Work instruction: Exactly as they appear, transcribe the entries and skip any pictures.
[Dataset excerpts — start]
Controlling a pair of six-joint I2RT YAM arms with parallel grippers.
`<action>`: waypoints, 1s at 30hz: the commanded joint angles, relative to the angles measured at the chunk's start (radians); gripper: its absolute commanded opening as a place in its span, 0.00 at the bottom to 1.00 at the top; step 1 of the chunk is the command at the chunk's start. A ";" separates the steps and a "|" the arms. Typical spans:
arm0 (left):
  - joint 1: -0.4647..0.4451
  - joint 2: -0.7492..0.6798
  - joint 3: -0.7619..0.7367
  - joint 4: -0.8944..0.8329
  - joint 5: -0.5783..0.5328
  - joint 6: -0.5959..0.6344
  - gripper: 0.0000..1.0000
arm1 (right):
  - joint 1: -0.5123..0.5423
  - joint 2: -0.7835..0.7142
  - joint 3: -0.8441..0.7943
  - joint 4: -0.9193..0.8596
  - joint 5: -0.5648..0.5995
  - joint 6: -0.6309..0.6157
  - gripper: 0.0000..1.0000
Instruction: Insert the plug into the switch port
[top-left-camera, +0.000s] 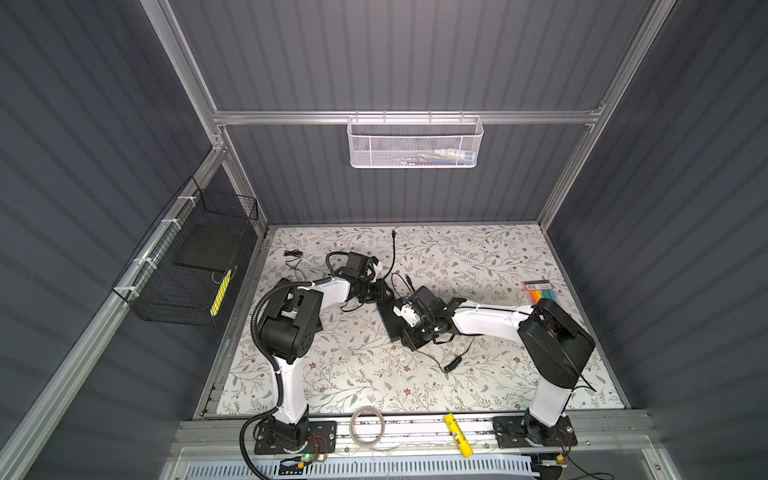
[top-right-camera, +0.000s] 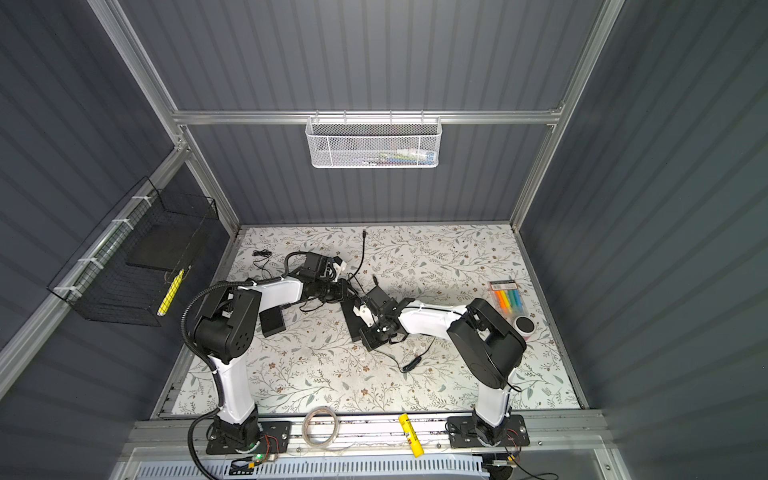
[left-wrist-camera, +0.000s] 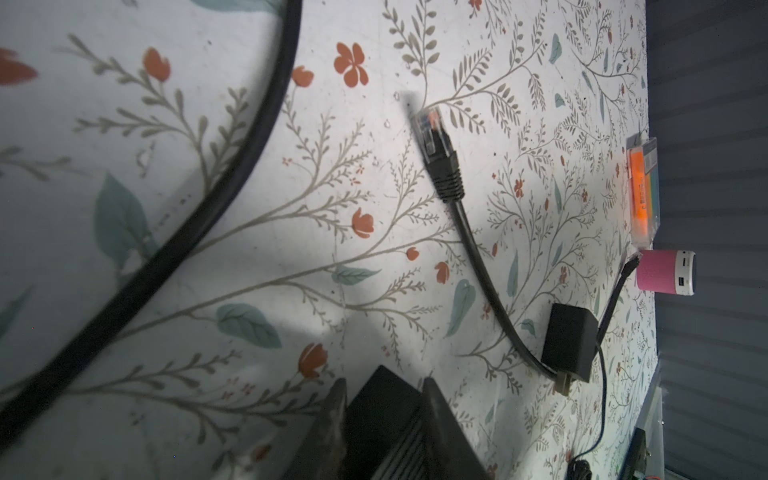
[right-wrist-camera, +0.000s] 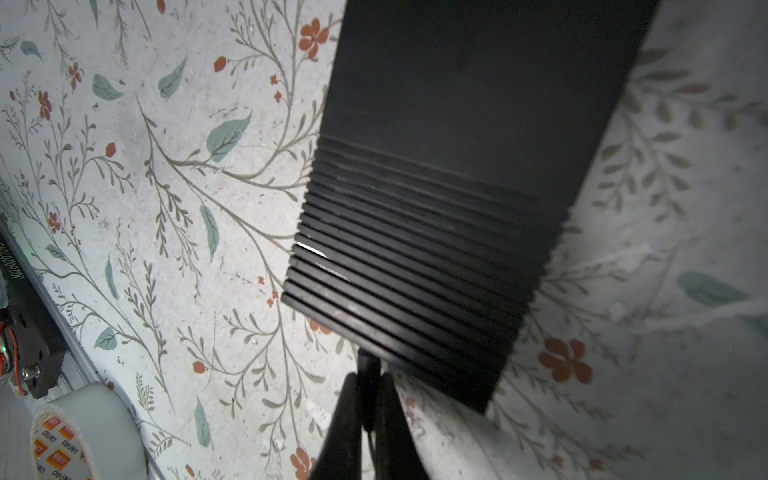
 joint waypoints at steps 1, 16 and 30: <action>-0.006 0.026 -0.007 -0.007 0.025 0.010 0.31 | -0.003 -0.009 0.019 0.006 0.004 0.013 0.00; -0.006 0.006 -0.057 0.001 0.031 -0.002 0.29 | -0.007 -0.021 0.030 0.033 0.074 0.062 0.00; -0.010 -0.010 -0.134 0.032 0.034 -0.030 0.28 | -0.033 -0.025 -0.029 0.154 0.082 0.021 0.00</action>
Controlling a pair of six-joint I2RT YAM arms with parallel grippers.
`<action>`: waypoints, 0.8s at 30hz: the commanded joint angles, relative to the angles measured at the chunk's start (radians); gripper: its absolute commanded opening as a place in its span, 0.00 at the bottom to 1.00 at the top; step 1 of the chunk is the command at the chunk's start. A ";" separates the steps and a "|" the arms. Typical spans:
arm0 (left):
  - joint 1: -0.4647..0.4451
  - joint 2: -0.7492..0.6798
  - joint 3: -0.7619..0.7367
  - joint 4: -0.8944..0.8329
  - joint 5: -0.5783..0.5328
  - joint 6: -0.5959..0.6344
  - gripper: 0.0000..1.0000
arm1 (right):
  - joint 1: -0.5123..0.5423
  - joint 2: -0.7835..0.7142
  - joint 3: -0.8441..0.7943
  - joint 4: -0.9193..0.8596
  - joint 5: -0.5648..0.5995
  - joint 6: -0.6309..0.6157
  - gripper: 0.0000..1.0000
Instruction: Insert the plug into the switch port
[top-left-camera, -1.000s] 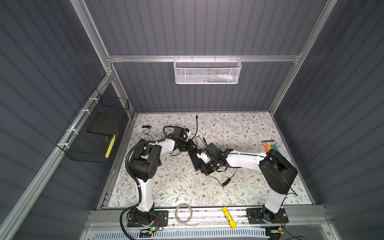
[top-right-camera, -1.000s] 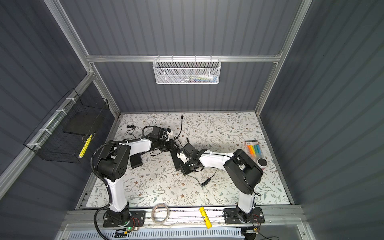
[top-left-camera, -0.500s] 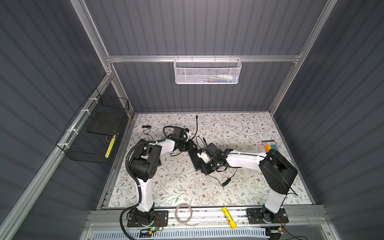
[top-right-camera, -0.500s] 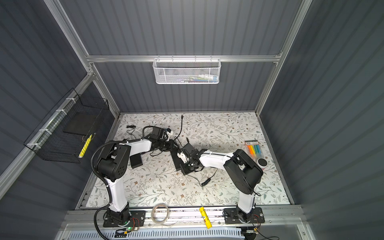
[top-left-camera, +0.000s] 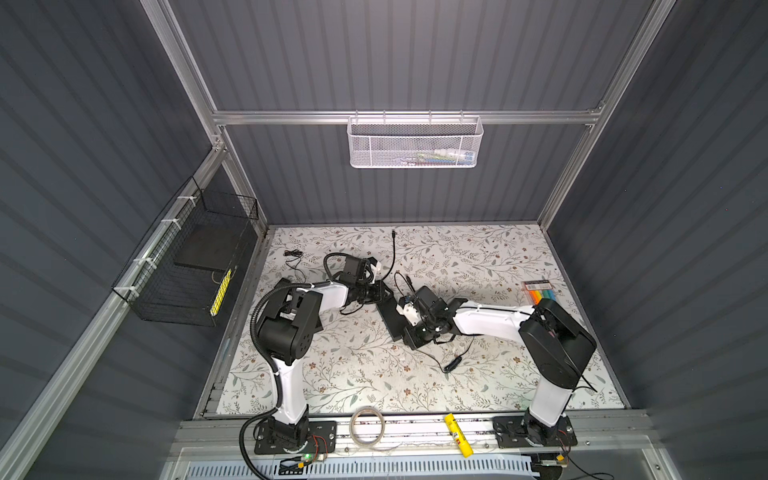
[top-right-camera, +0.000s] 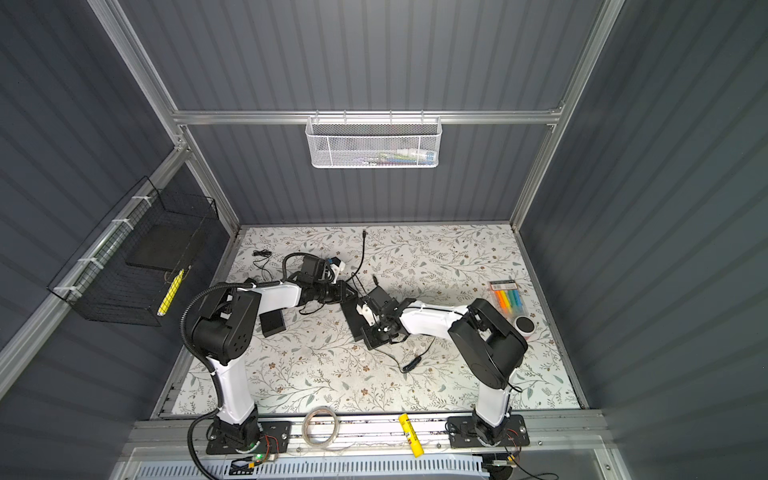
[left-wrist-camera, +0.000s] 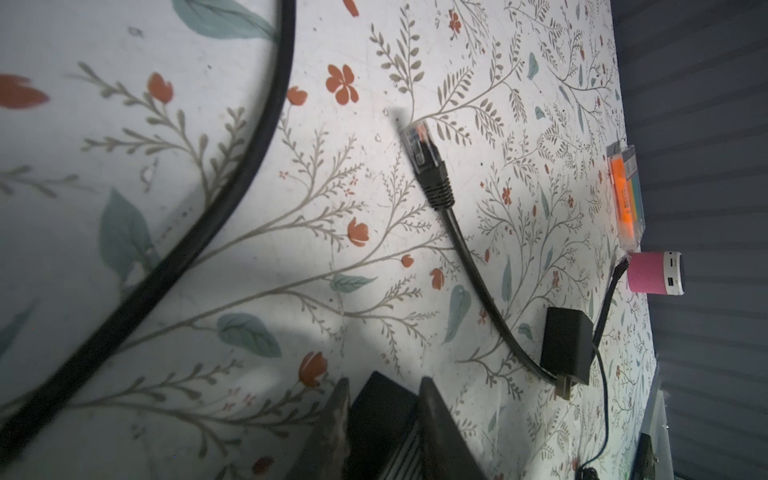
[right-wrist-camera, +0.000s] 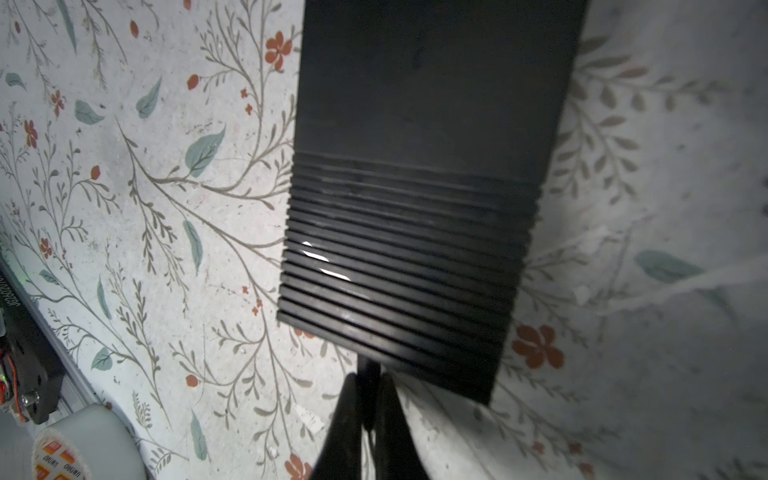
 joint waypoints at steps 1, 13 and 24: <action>-0.016 0.012 -0.050 -0.110 0.020 -0.021 0.28 | -0.027 -0.015 -0.011 0.137 0.045 -0.038 0.00; -0.042 0.067 -0.011 -0.116 0.033 -0.019 0.28 | -0.072 -0.006 0.013 0.165 0.042 -0.115 0.00; -0.058 0.102 -0.002 -0.104 0.043 -0.028 0.27 | -0.082 0.005 0.075 0.129 0.009 -0.156 0.00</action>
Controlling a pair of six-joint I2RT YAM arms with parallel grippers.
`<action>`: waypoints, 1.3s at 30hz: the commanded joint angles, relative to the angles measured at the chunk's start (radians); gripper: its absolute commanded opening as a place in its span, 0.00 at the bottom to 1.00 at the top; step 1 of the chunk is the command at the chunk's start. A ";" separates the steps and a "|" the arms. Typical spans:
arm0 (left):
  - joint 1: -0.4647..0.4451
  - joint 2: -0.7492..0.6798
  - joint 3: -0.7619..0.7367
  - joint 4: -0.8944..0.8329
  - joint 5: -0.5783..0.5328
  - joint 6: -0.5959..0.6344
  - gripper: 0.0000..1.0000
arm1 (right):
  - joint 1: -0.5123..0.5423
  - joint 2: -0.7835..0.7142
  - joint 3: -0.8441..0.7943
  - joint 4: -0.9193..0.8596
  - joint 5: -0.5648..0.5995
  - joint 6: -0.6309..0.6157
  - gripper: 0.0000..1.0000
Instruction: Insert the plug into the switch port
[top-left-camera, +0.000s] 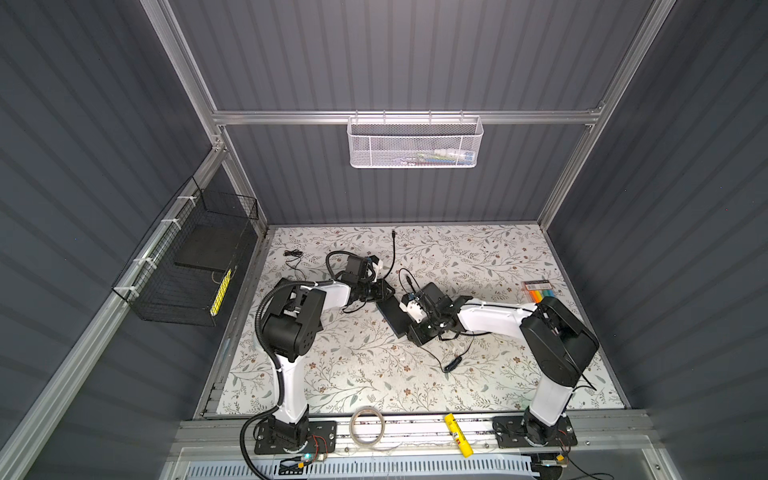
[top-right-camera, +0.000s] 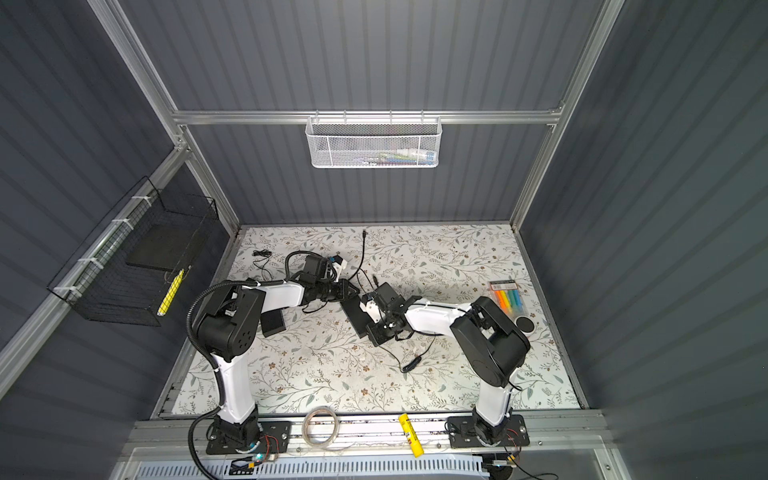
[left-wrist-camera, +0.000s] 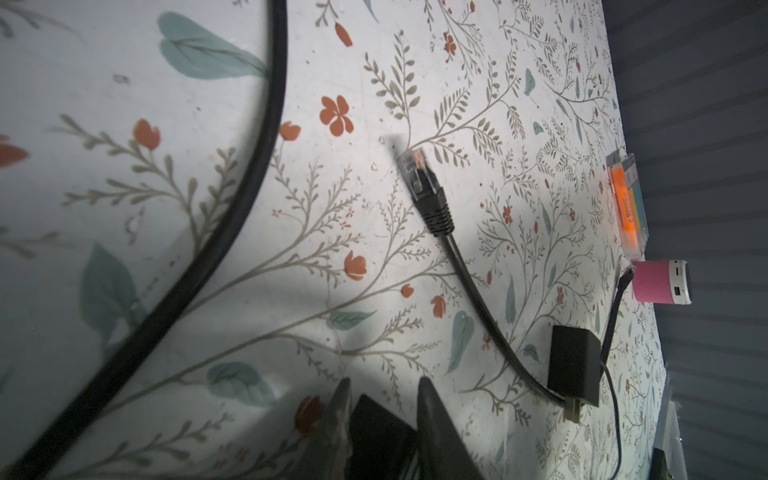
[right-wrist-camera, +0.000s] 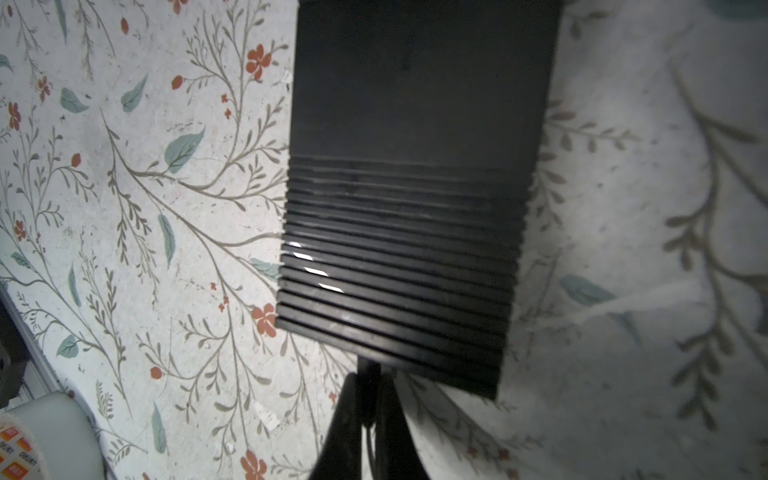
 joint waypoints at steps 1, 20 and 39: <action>-0.048 0.058 -0.034 -0.145 0.052 -0.021 0.27 | -0.025 0.005 0.087 0.121 0.024 -0.041 0.00; -0.050 0.058 -0.042 -0.148 0.055 -0.022 0.27 | -0.047 0.075 0.111 0.177 -0.003 -0.045 0.00; -0.070 0.053 -0.078 -0.113 0.057 -0.039 0.26 | -0.057 0.096 0.222 0.108 -0.014 -0.096 0.00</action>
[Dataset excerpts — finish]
Response to the exercise:
Controlling a pair of six-joint I2RT YAM arms with parallel grippers.
`<action>`: waypoints, 1s at 30hz: the commanded joint angles, relative to the angles measured at the chunk's start (radians); gripper: its absolute commanded opening as a place in its span, 0.00 at the bottom to 1.00 at the top; step 1 of the chunk is the command at the chunk's start. A ";" separates the steps and a "|" the arms. Typical spans:
arm0 (left):
  - joint 1: -0.4647..0.4451
  - joint 2: -0.7492..0.6798
  - joint 3: -0.7619..0.7367
  - joint 4: -0.8944..0.8329
  - joint 5: -0.5783..0.5328
  - joint 6: -0.5959..0.6344
  - gripper: 0.0000..1.0000
arm1 (right):
  - joint 1: -0.5123..0.5423
  - joint 2: -0.7835..0.7142
  - joint 3: -0.8441..0.7943
  - joint 4: -0.9193..0.8596
  - joint 5: -0.5648..0.5995
  - joint 6: -0.6309..0.6157
  - gripper: 0.0000..1.0000
Instruction: Insert the plug into the switch port
[top-left-camera, +0.000s] 
[top-right-camera, +0.000s] 
[left-wrist-camera, +0.000s] 
[right-wrist-camera, +0.000s] 
 joint waypoints at steps 1, 16 and 30: <action>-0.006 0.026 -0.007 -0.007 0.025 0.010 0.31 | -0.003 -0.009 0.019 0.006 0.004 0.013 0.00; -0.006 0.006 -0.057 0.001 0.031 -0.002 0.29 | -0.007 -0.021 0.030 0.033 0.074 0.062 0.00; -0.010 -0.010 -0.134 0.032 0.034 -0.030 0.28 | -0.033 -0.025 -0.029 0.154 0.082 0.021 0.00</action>
Controlling a pair of six-joint I2RT YAM arms with parallel grippers.
`<action>`: waypoints, 0.8s at 30hz: the commanded joint angles, relative to the angles measured at the chunk's start (radians); gripper: its absolute commanded opening as a place in its span, 0.00 at the bottom to 1.00 at the top; step 1 of the chunk is the command at the chunk's start. A ";" separates the steps and a "|" the arms. Typical spans:
arm0 (left):
  - joint 1: -0.4647..0.4451
  - joint 2: -0.7492..0.6798
  - joint 3: -0.7619..0.7367
  - joint 4: -0.8944..0.8329
  - joint 5: -0.5783..0.5328
  - joint 6: -0.5959..0.6344
  - gripper: 0.0000..1.0000
arm1 (right):
  - joint 1: -0.5123..0.5423
  - joint 2: -0.7835..0.7142
  - joint 3: -0.8441..0.7943
  - joint 4: -0.9193..0.8596
  - joint 5: -0.5648..0.5995
  - joint 6: -0.6309..0.6157
  - gripper: 0.0000..1.0000
Instruction: Insert the plug into the switch port
[top-left-camera, -1.000s] 
[top-right-camera, -1.000s] 
[top-left-camera, -0.500s] 
[top-right-camera, -0.500s] 
[top-left-camera, +0.000s] 
[top-right-camera, +0.000s] 
[left-wrist-camera, +0.000s] 
[right-wrist-camera, +0.000s] 
 joint waypoints at steps 1, 13 and 24: <action>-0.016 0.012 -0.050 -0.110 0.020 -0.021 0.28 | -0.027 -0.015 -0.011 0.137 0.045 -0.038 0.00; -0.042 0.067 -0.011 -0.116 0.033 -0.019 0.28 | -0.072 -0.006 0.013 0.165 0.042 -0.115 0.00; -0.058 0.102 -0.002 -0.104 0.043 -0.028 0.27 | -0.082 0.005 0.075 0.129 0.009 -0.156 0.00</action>
Controlling a pair of six-joint I2RT YAM arms with parallel grippers.
`<action>`: waypoints, 1.3s at 30hz: the commanded joint angles, relative to the angles measured at the chunk's start (radians); gripper: its absolute commanded opening as a place in its span, 0.00 at the bottom to 1.00 at the top; step 1 of the chunk is the command at the chunk's start. A ";" separates the steps and a "|" the arms. Typical spans:
arm0 (left):
  - joint 1: -0.4647..0.4451
  - joint 2: -0.7492..0.6798
  - joint 3: -0.7619..0.7367
  - joint 4: -0.8944..0.8329
  - joint 5: -0.5783..0.5328
  - joint 6: -0.5959..0.6344
  - gripper: 0.0000..1.0000
arm1 (right):
  - joint 1: -0.5123..0.5423
  - joint 2: -0.7835..0.7142
  - joint 3: -0.8441..0.7943
  - joint 4: -0.9193..0.8596
  - joint 5: -0.5648..0.5995
  - joint 6: -0.6309..0.6157
  - gripper: 0.0000..1.0000
Instruction: Insert the plug into the switch port
[top-left-camera, +0.000s] 
[top-right-camera, +0.000s] 
[left-wrist-camera, +0.000s] 
[right-wrist-camera, +0.000s] 
 joint waypoints at steps 1, 20 and 39: <action>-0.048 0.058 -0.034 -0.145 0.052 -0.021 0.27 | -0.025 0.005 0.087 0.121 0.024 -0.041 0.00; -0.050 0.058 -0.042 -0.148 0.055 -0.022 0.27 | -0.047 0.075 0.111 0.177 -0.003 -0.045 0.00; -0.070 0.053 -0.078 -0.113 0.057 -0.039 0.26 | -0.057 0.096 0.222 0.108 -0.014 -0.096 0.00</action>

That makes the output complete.